++++ Data shown

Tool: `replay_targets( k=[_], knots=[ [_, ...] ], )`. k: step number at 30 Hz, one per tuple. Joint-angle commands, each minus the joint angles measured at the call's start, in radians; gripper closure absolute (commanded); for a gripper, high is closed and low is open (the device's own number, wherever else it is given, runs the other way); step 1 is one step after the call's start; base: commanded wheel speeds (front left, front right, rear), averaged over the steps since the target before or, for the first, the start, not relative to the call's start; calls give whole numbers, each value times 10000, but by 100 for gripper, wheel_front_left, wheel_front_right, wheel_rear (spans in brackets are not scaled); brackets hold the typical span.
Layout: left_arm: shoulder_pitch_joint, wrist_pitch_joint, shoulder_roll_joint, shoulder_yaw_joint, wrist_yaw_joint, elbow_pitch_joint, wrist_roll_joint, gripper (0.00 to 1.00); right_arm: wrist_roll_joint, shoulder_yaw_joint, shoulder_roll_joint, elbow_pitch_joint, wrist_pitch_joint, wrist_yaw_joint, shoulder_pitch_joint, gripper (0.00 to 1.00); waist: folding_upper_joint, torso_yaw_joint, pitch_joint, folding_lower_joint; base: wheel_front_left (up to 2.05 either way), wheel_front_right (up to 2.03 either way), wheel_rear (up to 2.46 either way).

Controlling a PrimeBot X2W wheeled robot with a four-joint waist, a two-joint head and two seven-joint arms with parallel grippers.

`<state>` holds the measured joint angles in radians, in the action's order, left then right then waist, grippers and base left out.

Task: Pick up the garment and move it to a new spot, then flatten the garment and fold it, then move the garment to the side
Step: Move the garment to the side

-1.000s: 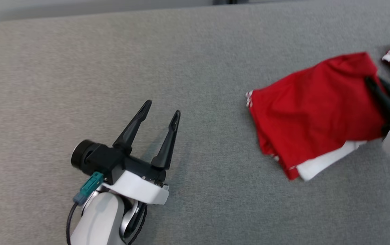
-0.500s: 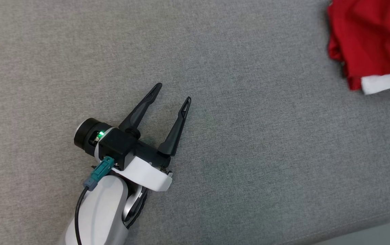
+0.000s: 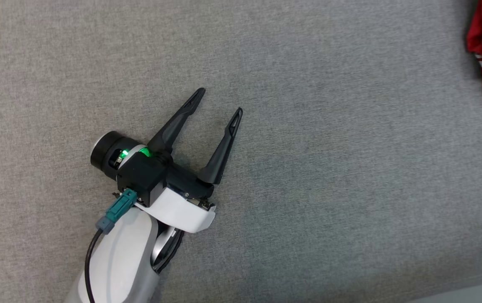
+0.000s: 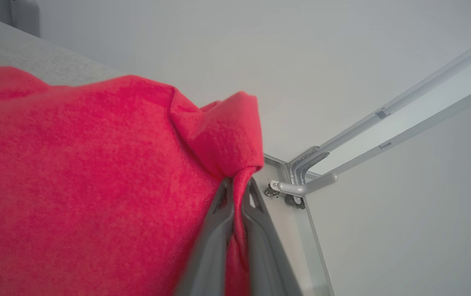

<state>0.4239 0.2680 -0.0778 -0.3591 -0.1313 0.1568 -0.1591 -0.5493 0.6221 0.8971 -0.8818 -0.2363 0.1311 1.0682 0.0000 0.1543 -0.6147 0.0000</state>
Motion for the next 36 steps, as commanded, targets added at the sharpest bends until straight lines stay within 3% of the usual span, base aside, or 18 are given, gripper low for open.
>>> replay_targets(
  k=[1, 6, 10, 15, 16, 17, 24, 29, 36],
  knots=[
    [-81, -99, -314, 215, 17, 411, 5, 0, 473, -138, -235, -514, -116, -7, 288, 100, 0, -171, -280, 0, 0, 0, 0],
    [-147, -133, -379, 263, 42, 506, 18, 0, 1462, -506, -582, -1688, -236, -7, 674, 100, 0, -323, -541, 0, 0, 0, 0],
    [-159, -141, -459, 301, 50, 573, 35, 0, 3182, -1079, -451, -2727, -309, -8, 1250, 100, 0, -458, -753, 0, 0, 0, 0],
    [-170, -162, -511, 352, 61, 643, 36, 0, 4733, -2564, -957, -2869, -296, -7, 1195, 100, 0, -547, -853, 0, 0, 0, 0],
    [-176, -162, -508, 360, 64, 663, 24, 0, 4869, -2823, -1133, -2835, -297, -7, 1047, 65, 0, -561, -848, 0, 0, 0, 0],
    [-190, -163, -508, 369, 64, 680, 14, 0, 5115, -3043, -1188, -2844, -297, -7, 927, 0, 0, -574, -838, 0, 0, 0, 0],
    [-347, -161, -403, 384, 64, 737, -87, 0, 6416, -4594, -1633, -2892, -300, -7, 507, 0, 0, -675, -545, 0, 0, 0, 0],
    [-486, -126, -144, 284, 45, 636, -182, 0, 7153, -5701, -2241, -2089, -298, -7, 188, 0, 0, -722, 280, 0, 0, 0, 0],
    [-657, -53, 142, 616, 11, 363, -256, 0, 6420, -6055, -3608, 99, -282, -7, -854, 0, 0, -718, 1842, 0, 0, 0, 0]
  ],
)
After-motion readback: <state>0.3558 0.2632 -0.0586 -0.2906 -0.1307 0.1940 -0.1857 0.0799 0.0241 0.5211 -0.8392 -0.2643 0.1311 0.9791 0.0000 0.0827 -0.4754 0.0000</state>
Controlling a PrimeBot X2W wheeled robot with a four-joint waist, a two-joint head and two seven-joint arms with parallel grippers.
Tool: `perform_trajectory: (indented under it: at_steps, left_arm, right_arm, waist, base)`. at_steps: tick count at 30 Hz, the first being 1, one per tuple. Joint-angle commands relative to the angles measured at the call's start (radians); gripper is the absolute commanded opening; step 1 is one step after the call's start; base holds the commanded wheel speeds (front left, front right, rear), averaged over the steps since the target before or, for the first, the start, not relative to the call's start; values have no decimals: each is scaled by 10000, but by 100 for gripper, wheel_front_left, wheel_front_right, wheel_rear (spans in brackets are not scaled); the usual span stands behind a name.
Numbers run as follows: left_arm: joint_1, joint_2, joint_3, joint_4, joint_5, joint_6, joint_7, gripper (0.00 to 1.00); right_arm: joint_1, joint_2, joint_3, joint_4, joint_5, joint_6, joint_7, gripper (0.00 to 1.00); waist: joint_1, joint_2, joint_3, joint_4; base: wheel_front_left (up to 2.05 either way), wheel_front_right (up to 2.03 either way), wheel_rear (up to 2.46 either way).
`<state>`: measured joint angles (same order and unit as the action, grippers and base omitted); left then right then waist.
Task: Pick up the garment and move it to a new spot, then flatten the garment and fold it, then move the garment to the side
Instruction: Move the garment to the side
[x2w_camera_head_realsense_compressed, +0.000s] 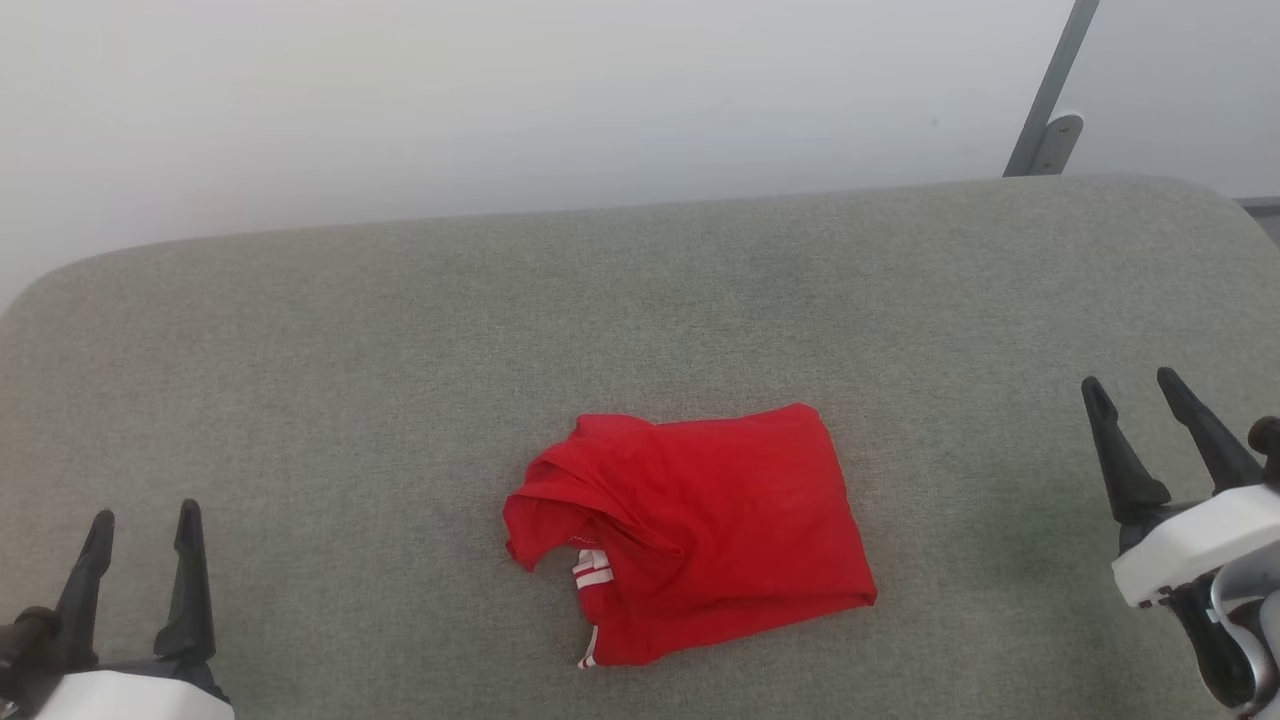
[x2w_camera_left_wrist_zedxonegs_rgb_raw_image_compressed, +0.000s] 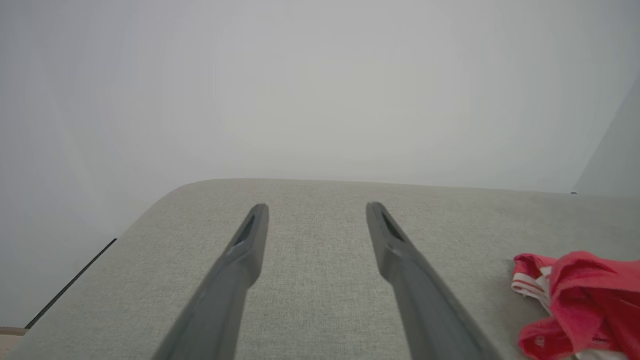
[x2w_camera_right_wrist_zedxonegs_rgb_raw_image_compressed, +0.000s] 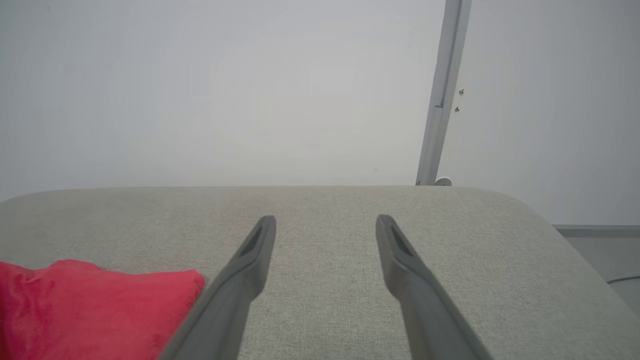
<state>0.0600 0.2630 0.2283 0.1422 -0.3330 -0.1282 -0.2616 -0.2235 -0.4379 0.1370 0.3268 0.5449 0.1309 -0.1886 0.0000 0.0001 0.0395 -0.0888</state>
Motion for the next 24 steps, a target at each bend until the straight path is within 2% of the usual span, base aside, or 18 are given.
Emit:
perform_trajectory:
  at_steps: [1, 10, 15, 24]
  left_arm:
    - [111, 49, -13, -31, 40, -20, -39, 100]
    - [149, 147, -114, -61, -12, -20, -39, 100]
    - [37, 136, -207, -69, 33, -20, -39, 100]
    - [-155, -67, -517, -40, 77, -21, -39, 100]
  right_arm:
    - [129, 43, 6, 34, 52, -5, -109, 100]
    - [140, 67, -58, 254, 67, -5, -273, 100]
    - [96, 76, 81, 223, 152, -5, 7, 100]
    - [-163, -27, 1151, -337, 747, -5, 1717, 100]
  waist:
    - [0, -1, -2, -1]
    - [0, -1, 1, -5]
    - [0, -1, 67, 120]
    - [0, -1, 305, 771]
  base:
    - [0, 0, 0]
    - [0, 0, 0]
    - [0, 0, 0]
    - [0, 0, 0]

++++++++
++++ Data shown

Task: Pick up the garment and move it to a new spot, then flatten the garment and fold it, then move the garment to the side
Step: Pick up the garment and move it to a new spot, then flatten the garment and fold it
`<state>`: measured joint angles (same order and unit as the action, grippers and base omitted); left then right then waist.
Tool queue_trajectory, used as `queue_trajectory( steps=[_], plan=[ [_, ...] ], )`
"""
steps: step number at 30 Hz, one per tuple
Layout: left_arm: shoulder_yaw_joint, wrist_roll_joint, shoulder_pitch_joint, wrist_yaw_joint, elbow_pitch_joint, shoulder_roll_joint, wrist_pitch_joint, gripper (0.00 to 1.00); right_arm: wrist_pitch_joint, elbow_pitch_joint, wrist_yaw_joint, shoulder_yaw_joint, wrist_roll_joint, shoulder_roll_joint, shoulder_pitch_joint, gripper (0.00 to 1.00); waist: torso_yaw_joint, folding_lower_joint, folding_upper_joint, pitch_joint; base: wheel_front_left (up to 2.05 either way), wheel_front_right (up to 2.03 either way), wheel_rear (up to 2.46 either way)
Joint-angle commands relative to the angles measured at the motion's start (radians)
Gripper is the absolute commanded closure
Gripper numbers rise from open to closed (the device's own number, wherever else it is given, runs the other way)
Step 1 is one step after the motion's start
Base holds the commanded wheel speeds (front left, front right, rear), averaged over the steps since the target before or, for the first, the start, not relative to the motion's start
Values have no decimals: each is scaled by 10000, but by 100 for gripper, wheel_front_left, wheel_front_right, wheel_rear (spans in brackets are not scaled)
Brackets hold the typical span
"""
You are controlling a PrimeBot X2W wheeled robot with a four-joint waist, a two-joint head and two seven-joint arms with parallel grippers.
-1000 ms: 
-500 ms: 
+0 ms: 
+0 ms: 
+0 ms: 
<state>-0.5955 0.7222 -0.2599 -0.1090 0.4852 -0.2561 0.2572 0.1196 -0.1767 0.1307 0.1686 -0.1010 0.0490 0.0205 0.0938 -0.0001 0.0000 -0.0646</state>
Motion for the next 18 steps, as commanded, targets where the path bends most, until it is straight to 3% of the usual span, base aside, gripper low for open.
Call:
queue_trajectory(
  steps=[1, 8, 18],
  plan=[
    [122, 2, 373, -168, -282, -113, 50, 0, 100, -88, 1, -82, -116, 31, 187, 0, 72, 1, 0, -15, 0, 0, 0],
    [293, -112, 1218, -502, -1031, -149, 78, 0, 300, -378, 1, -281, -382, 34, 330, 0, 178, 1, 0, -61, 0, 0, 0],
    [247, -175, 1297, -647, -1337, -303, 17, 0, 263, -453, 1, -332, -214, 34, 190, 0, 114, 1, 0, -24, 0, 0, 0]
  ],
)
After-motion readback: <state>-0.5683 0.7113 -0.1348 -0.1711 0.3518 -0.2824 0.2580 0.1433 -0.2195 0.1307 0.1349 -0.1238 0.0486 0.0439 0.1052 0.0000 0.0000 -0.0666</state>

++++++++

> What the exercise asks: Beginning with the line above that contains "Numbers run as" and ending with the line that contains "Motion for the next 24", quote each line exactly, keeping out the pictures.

> Solved problem:
Numbers run as follows: left_arm: joint_1, joint_2, joint_3, joint_4, joint_5, joint_6, joint_7, gripper (0.00 to 1.00); right_arm: joint_1, joint_2, joint_3, joint_4, joint_5, joint_6, joint_7, gripper (0.00 to 1.00); waist: joint_1, joint_2, joint_3, joint_4; base: wheel_front_left (up to 2.05 either way), wheel_front_right (up to 2.03 either way), wheel_rear (up to 2.46 either way).
`<state>`: measured joint angles (same order and unit as the action, grippers and base omitted); left then right then waist.
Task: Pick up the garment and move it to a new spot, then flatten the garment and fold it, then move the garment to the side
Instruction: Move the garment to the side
[x2w_camera_head_realsense_compressed, +0.000s] 
[x2w_camera_left_wrist_zedxonegs_rgb_raw_image_compressed, +0.000s] 
[x2w_camera_right_wrist_zedxonegs_rgb_raw_image_compressed, +0.000s] 
<state>0.0600 0.2630 0.2283 0.1422 -0.3330 -0.1282 -0.2616 -0.2235 -0.4379 0.1370 0.3268 0.5449 0.1309 -0.1886 0.0000 0.0001 0.0395 -0.0888</state>
Motion for the next 24 steps, a target at each bend until the straight path is within 2% of the usual span, base aside, or 18 are given.

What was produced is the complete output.